К тому же модель xG учитывает именно удары по воротам. Но не каждый удар конвертируется в гол.
Поэтому статистические оценки используются для того, чтобы определить шансы той или иной команды на победу. Но с их помощью нельзя точно узнать исход конкретного матча. Иначе футболистам не было бы смысла выходить на поле, за них в какой-то момент все считали бы аналитики.
Как делать ставки с помощью статистики xG?

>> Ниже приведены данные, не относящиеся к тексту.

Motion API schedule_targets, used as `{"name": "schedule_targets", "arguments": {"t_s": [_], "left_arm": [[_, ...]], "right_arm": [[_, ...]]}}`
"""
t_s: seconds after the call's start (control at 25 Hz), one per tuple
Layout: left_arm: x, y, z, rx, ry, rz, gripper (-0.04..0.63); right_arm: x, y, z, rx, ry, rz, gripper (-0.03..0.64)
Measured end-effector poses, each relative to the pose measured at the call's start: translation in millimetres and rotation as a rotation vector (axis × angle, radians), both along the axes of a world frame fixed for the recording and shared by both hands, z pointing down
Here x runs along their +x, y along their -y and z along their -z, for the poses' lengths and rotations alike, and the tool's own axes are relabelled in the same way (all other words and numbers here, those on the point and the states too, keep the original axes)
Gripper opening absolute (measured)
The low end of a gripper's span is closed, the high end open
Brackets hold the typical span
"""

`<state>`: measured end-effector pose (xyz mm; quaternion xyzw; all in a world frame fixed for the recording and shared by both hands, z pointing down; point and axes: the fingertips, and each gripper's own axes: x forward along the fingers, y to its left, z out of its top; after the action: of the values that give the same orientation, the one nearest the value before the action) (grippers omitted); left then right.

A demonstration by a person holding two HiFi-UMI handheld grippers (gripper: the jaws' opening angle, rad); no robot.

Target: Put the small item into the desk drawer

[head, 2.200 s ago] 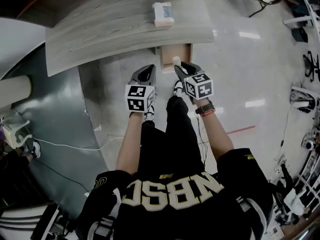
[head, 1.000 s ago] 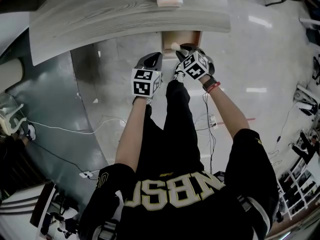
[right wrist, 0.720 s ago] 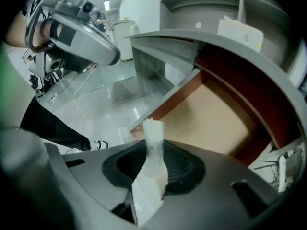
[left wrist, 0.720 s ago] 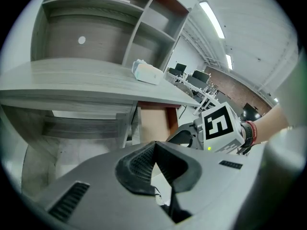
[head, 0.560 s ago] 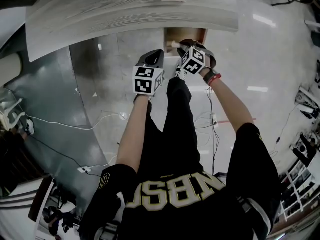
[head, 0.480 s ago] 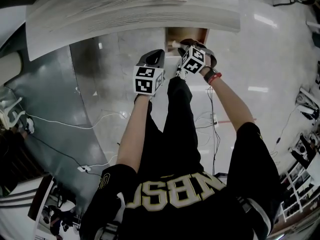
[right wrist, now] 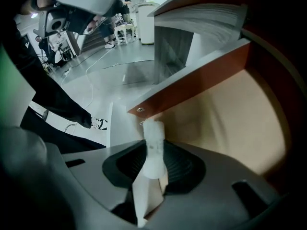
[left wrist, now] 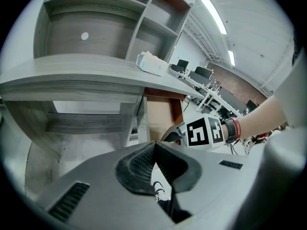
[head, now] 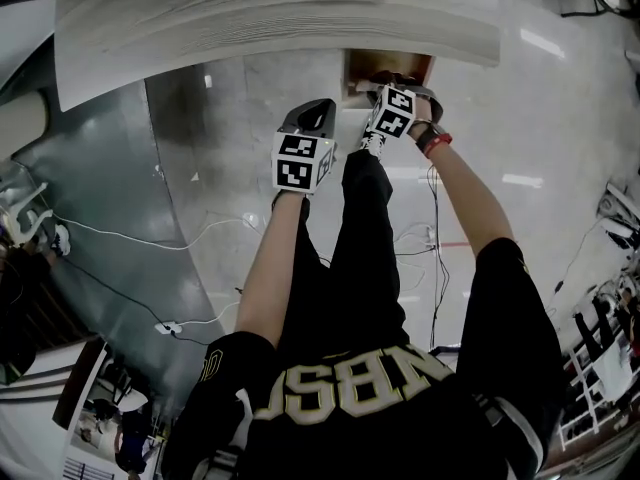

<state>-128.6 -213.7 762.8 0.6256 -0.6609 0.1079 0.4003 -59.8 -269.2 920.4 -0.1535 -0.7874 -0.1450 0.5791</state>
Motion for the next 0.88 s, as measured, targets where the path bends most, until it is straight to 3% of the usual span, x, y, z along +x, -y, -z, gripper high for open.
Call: {"name": "schedule_targets", "arguments": {"t_s": [0.28, 0.48, 0.88], "left_arm": [[-3, -6, -2, -0.007, 0.008, 0.008, 0.012], [-4, -10, 2, -0.006, 0.013, 0.002, 0.012], [-1, -12, 26, 0.026, 0.023, -0.038, 0.012]], "right_arm": [[1, 6, -11, 0.022, -0.023, 0.011, 0.12], [3, 7, -6, -0.023, -0.029, -0.109, 0.153], [13, 7, 32, -0.042, 0.014, -0.234, 0.149]]}}
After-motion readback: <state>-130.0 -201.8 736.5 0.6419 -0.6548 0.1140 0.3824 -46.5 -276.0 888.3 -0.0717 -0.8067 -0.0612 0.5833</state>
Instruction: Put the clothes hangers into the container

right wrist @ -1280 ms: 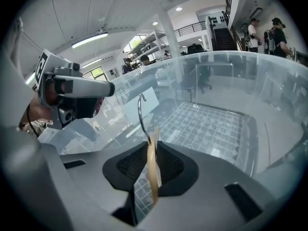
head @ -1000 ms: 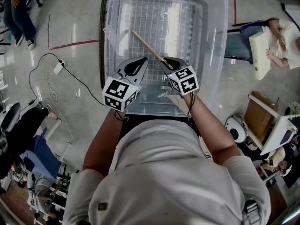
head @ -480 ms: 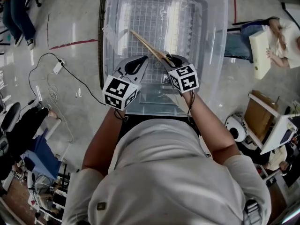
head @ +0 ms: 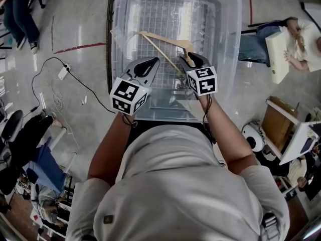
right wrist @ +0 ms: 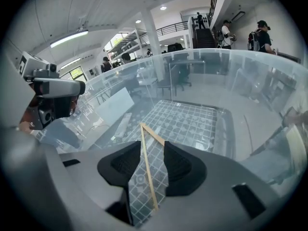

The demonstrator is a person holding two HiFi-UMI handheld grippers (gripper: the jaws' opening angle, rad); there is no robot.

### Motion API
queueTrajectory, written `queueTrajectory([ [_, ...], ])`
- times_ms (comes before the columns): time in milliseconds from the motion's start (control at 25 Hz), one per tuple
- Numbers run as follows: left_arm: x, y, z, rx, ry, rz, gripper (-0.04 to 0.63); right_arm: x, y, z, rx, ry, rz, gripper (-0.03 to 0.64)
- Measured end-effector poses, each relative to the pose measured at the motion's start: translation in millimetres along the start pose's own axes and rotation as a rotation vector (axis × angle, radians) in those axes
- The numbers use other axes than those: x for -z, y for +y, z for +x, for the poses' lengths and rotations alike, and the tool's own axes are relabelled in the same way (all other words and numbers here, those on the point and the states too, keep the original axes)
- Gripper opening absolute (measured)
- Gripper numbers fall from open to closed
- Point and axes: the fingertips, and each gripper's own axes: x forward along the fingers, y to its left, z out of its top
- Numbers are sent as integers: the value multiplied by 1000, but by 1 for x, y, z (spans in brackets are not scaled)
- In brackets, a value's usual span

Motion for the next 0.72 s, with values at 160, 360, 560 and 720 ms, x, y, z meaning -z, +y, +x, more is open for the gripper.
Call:
queueTrajectory([
  [160,-11,-4,-7,-1,-13,13,17,-11,-3,-10,12,-21,3,166],
  [360,-24,-13,-18,7,-30,41,17,-26,4,-27,18,-62,11,165],
  [560,-35,-28,-32,21,-44,64,17,-50,24,-54,8,-125,0,162],
  [720,-46,-39,-48,35,-67,101,17,-68,42,-77,-1,-189,-9,146],
])
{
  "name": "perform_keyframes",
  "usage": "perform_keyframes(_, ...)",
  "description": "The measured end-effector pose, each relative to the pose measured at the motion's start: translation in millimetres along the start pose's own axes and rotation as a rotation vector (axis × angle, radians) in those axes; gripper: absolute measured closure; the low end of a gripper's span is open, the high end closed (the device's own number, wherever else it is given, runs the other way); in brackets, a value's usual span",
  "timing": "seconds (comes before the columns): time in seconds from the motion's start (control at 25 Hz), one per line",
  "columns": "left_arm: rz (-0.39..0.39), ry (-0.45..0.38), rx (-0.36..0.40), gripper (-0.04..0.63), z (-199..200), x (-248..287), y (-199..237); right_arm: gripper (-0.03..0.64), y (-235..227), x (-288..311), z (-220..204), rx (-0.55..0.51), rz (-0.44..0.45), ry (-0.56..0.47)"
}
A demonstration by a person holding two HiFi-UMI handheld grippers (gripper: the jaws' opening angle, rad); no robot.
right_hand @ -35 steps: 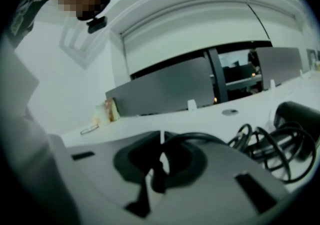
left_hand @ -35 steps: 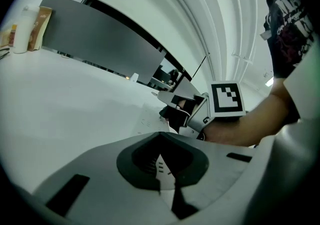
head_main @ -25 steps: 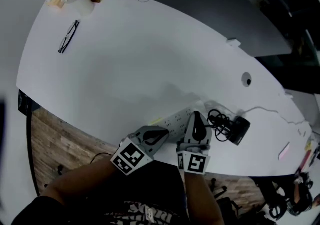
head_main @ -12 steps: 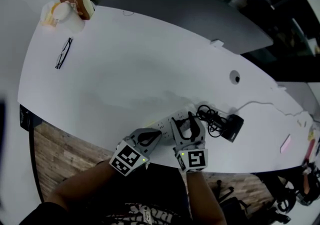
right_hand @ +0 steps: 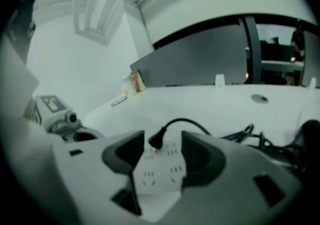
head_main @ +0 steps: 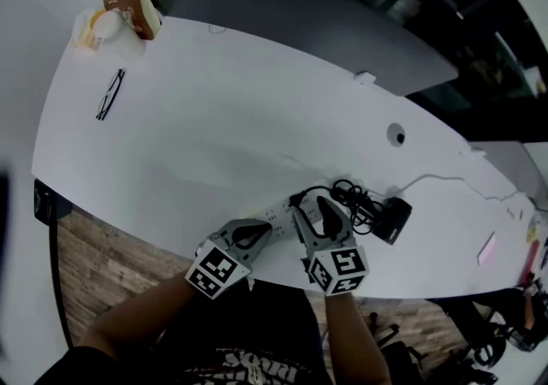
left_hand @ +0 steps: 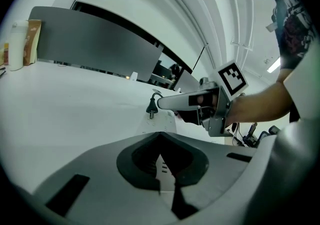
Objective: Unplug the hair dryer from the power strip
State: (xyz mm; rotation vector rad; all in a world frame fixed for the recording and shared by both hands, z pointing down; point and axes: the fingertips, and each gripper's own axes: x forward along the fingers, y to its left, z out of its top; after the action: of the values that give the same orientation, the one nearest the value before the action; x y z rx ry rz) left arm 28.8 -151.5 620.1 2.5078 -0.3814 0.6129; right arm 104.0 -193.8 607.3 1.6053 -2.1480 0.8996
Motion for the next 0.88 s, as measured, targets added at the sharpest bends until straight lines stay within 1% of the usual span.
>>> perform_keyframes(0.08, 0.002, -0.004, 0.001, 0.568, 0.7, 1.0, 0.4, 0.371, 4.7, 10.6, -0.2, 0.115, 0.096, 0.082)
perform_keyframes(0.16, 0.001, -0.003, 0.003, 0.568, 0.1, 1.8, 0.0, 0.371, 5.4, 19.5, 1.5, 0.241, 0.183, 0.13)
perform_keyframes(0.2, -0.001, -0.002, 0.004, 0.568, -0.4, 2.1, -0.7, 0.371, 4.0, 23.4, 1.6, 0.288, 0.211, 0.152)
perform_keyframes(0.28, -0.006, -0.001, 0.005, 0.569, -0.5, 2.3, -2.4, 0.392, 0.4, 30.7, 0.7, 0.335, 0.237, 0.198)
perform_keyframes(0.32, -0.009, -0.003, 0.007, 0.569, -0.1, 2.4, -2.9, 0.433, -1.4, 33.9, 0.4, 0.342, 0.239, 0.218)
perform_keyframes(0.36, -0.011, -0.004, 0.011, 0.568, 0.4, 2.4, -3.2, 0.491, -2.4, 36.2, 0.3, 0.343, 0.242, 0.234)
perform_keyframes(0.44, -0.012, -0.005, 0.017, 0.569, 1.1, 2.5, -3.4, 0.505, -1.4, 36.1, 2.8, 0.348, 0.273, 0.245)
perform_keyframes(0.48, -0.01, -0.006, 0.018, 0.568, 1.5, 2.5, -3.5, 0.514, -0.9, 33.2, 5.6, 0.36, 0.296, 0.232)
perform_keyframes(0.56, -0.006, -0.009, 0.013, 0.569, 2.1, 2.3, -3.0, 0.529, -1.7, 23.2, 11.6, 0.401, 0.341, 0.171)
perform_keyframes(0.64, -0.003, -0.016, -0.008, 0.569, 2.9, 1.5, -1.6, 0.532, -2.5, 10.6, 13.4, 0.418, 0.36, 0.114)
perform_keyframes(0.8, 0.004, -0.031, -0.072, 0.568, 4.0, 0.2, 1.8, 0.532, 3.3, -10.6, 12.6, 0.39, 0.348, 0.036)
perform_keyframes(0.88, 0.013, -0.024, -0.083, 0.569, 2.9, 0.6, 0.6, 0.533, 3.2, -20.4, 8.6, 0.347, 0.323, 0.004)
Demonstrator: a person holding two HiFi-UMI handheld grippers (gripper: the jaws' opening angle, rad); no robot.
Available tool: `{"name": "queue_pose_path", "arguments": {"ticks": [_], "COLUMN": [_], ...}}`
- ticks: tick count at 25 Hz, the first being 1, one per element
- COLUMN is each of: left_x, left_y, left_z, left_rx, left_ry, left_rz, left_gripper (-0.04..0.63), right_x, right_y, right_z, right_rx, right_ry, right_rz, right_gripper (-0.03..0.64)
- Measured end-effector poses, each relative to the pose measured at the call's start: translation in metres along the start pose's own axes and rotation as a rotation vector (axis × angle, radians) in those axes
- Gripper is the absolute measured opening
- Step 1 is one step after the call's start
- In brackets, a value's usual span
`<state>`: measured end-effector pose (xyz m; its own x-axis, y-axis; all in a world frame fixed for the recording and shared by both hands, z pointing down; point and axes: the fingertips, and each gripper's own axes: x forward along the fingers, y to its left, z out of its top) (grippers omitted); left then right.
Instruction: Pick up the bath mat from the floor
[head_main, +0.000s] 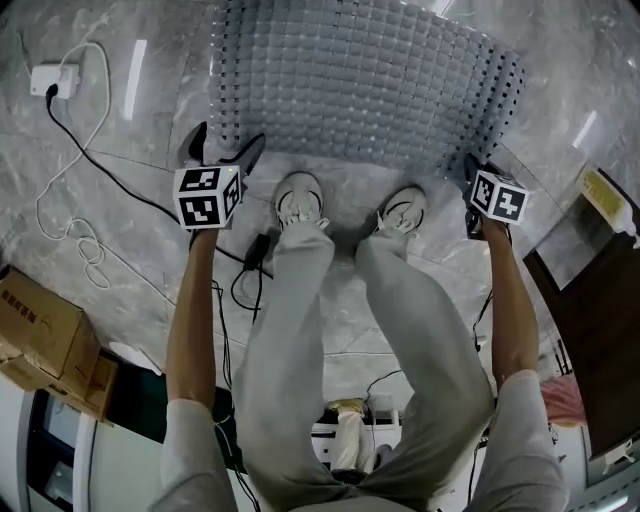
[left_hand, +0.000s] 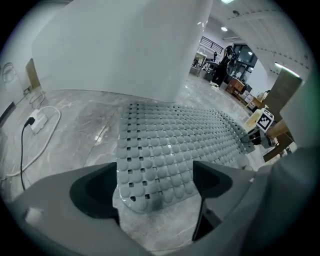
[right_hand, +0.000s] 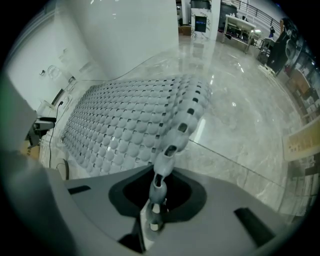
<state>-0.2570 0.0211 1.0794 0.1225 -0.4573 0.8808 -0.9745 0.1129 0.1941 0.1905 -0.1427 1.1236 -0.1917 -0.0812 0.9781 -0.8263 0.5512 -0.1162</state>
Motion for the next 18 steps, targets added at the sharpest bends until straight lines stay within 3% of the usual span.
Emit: {"name": "queue_pose_path", "arguments": {"ticks": [6,18], "left_x": [0.033,0.068], "left_y": [0.011,0.03], "left_z": [-0.014,-0.026], "left_rx": [-0.013,0.011], "left_ry": [0.057,0.094], "left_rz": [-0.007,0.087], "left_gripper": [0.482,0.485], "right_x": [0.004,0.008], "right_y": [-0.001,-0.002], "right_z": [-0.001,-0.002], "right_rx": [-0.022,-0.016], "right_ry": [0.001,-0.017], "right_rz": [0.007,0.024], "right_gripper": [0.057,0.057]}}
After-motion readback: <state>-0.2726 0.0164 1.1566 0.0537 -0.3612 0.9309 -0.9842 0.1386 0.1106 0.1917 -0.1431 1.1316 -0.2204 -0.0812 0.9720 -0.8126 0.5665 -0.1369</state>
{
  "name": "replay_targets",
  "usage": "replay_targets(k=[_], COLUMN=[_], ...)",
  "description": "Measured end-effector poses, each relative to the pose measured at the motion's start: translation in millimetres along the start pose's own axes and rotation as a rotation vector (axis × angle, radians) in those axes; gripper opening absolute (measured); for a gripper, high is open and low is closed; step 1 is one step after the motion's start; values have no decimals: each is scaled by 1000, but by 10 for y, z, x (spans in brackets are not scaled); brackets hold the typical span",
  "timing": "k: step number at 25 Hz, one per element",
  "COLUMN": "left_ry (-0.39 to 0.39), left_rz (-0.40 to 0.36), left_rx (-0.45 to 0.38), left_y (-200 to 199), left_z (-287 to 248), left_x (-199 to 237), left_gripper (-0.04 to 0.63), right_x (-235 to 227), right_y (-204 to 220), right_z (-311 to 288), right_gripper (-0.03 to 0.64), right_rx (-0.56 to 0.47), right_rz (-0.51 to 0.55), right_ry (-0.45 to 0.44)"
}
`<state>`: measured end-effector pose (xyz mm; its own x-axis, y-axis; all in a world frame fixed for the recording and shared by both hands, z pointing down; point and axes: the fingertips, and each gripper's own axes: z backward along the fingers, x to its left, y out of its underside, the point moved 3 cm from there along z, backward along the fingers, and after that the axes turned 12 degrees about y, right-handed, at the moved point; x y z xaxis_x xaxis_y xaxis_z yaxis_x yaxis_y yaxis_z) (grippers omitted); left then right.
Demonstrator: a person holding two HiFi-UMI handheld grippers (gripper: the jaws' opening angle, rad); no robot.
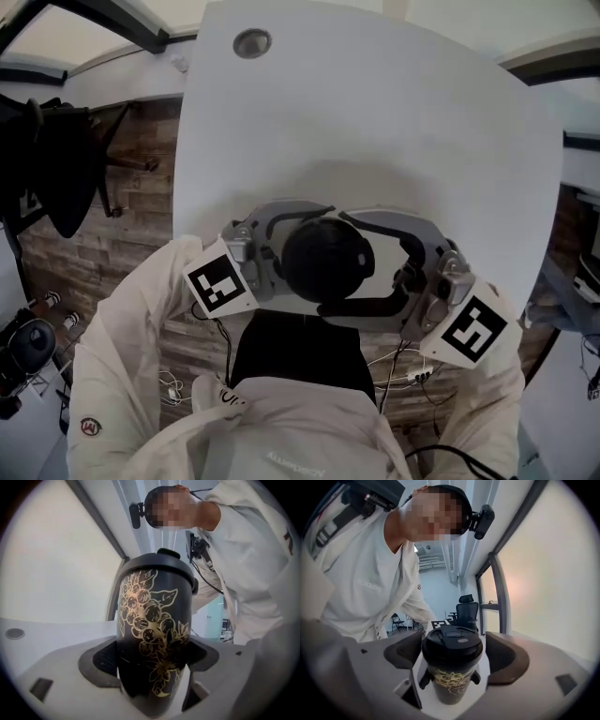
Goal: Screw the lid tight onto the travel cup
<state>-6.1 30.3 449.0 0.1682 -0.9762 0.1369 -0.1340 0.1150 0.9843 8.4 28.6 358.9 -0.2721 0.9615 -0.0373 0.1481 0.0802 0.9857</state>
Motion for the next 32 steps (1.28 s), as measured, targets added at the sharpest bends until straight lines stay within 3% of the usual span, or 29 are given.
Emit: replay_targets(k=[4,7,16,19,28,32], left_ry=[47,15,-312,-413,-490,-483], left_rz=[-2,-10,-1,-19,-46,-46], left_rx=[17,32,10,13,31,41], left_y=[-32,2,42,19,4,-4], left_z=[-6,-10,-2,-13,-59,-50], left_x=[30,9,-40,-19,-12,-4], left_gripper=[400,400,399,400,400,400], right_x=[-40,-2,179,227,283,276], right_y=[-18,-22,2,27,43,40], right_z=[-52,-58,-31,-8,27,20], right_gripper=[402,402,400,400,399,399], right_rx=[-2,-33,-102,-100,-107,-108], right_rz=[-13,-6,-89,-139,-156,-149], right_ry=[-33,26,511,614,698,691])
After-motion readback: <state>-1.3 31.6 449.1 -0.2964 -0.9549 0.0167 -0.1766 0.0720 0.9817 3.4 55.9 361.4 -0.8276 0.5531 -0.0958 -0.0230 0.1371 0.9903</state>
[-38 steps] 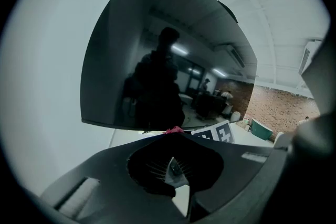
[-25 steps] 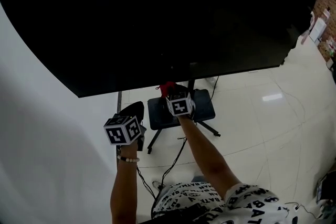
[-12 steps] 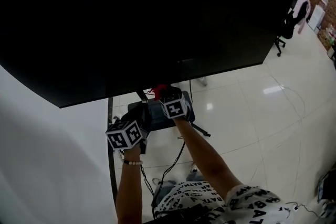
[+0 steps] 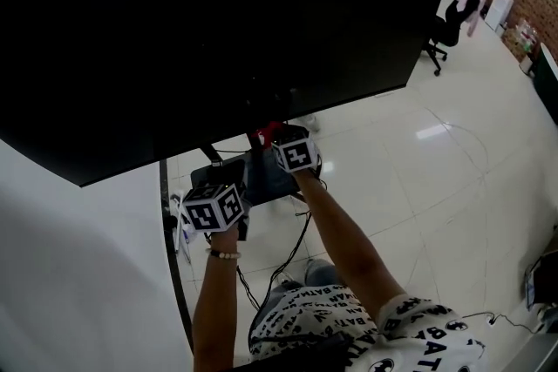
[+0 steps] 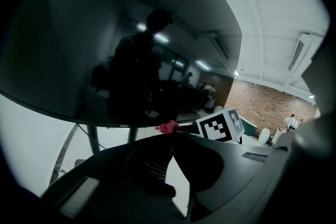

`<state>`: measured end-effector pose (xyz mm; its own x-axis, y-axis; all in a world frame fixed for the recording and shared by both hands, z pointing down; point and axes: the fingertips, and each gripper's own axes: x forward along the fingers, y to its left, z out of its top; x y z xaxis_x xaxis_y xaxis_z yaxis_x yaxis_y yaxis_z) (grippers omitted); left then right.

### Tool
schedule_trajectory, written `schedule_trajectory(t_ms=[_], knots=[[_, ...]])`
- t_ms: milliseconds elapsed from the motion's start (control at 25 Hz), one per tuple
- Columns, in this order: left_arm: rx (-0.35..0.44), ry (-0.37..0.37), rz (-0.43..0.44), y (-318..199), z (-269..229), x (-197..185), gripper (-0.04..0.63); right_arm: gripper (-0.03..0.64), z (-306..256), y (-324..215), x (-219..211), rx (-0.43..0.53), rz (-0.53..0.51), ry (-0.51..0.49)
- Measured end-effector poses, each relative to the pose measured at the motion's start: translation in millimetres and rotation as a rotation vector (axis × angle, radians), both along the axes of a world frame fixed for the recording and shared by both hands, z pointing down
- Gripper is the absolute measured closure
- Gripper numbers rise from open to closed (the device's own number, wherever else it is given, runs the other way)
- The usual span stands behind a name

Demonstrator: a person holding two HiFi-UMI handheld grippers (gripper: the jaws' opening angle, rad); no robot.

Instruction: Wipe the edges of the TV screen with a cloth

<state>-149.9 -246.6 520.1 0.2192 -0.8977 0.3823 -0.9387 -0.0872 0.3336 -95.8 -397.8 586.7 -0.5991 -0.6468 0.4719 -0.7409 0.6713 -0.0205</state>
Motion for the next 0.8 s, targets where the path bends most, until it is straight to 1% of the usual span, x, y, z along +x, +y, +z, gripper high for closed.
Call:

Тем не менее использовать такие модели для ставок на исход матчей вполне реально. Просто имеет смысл соотносить показатели, указанные в статистике xG, с теми, которые команды продемонстрировали в этом сезоне.
В начале сезона можно ориентироваться на результаты моделей. Но дальше необходимо учитывать конкретную результативность команд, их взлеты и провалы. Например, ваш условный фаворит, согласно статистике, должен бы с начала сезона забить 20 мячей, а забил всего лишь 10. Это вовсе не обязательно говорит о том, что спортсмены плохо тренировались, а тренер руководил их занятиями спустя рукава. Велика вероятность того, что статистика постепенно будет выравниваться и в следующих матчах команда продемонстрирует отличные результаты.
Этот принцип работает с в обратную сторону. Тот, кто слишком хорошо стартовал, скорее всего, постепенно сбавит темп.
И не стоит забывать об обычном везении.
Желаем вам успехов в ставках на результаты футбольных матчей!